F6. Oral Session: From Voice to Action: Youth-Led Mental Health Advocacy
F6.02 - Oral Session: Investigating the Application of Multi-level Prevention Strategies for the Youth Mental Health Crisis
Friday, April 24, 2026
8:45 AM - 9:15 AM PST
Location: Broadway, Plaza Level
Area of Responsibility: Area V: Advocacy Keywords: Advocacy@@@Child and Adolescent Health@@@Mental Health, Subcompetencies: 5.1.2 Examine evidence-informed findings related to identified health issues and desired changes., Research or Practice: Research
Associate Professor Boise State University Boise, Idaho, United States
Learning Objectives:
At the end of this session, participants will be able to:
Describe an upstream prevention approach that expands communities’ capacity to effectively address the youth mental health crisis at the local level.
Articulate the importance of loneliness across levels of the socioecological model on youth mental health outcomes such as depression.
Evaluate a systems level approach to addressing the youth mental health crisis.
Brief Abstract Summary: Explore an upstream prevention approach to expanding communities’ capacity to effectively address the youth mental health crisis locally. Many existing policies and programs support individual level methods of addressing mental health, yet many fall short of significantly improving outcomes over time. Our data driven, community-engaged initiative, based on the Icelandic Prevention Model, indicates that loneliness is a key driving force for depression, anxiety, and suicidal behaviors in the middle and high school students living in a midsize community in a Mountain West state. We applied Bronfenbrenner’s socioecological frame to examine the salient risk and protective factors for loneliness in order to address mental health challenges in this community. This work provides evidence to support the importance of multi-level intervention approaches. Implications for innovative policy, advocacy, and practice at both the local and global level will be discussed.

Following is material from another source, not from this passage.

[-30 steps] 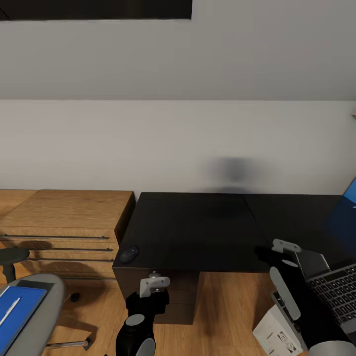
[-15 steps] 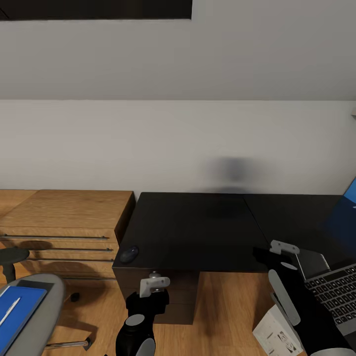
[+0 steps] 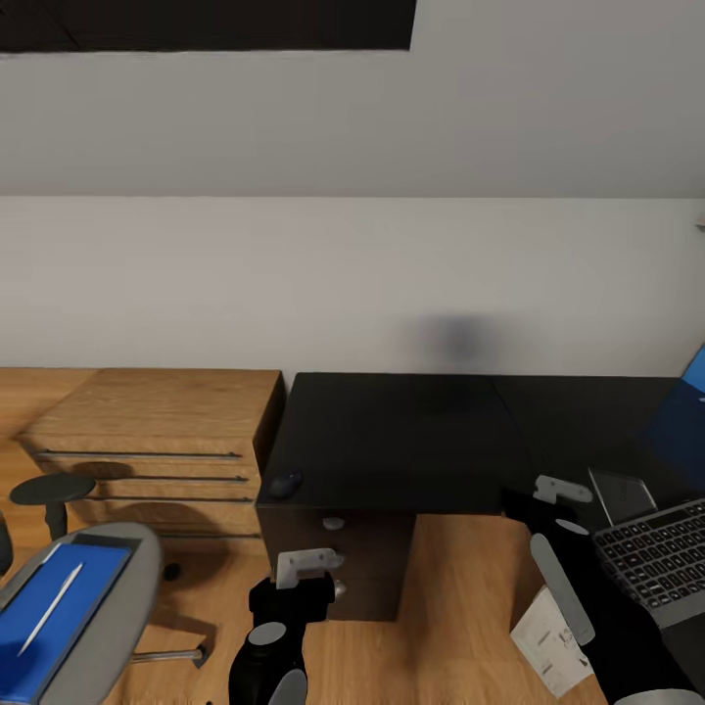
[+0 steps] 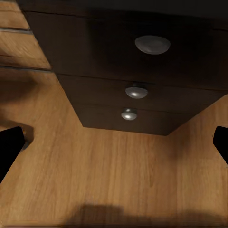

Detailed abstract description: Attendees will examine a novel approach to addressing the youth mental health crisis. This approach employs data-driven decision making and authentic community engagement to create meaningful changes at the root cause level, thus moving the prevention activities further “upstream”. Using data to determine salient risk and protective factors for depression at the local level, researchers then co-create plans through cross sector collaboration. In the current investigation, the analysis indicated higher loneliness was associated with higher depression. Thus the drivers for loneliness, across multiple domains of the socioecological model, were assessed. A total of 7,737 responses were collected, of which 4,154 were junior high school students and 3,583 high school students in grades 6-12. All participants were from a midsize community in a Mountain West state. Multiple regression was used to test the patterns of association across the socioecological model. This regression analysis revealed 55% of the variability in loneliness is impacted by contributions of the family, peer, school, and individual domains. Specifically, loneliness decreased as students reported higher scores for family, peer, school, and individual indicators. Indicators at every level of the socioecological model were significantly associated with loneliness providing evidence for the importance of multi-level interventions. Once these factors were identified, the results were brought back to the community and strategies were co-created at each level. Presenters will highlight these results, preliminary trend data showing some early successes, and give attendees concrete steps to adapt this work to their communities. This presentation encourages public health educators and advocates to incorporate multi level, upstream prevention approaches that generate meaningful and sustained change in youth mental health.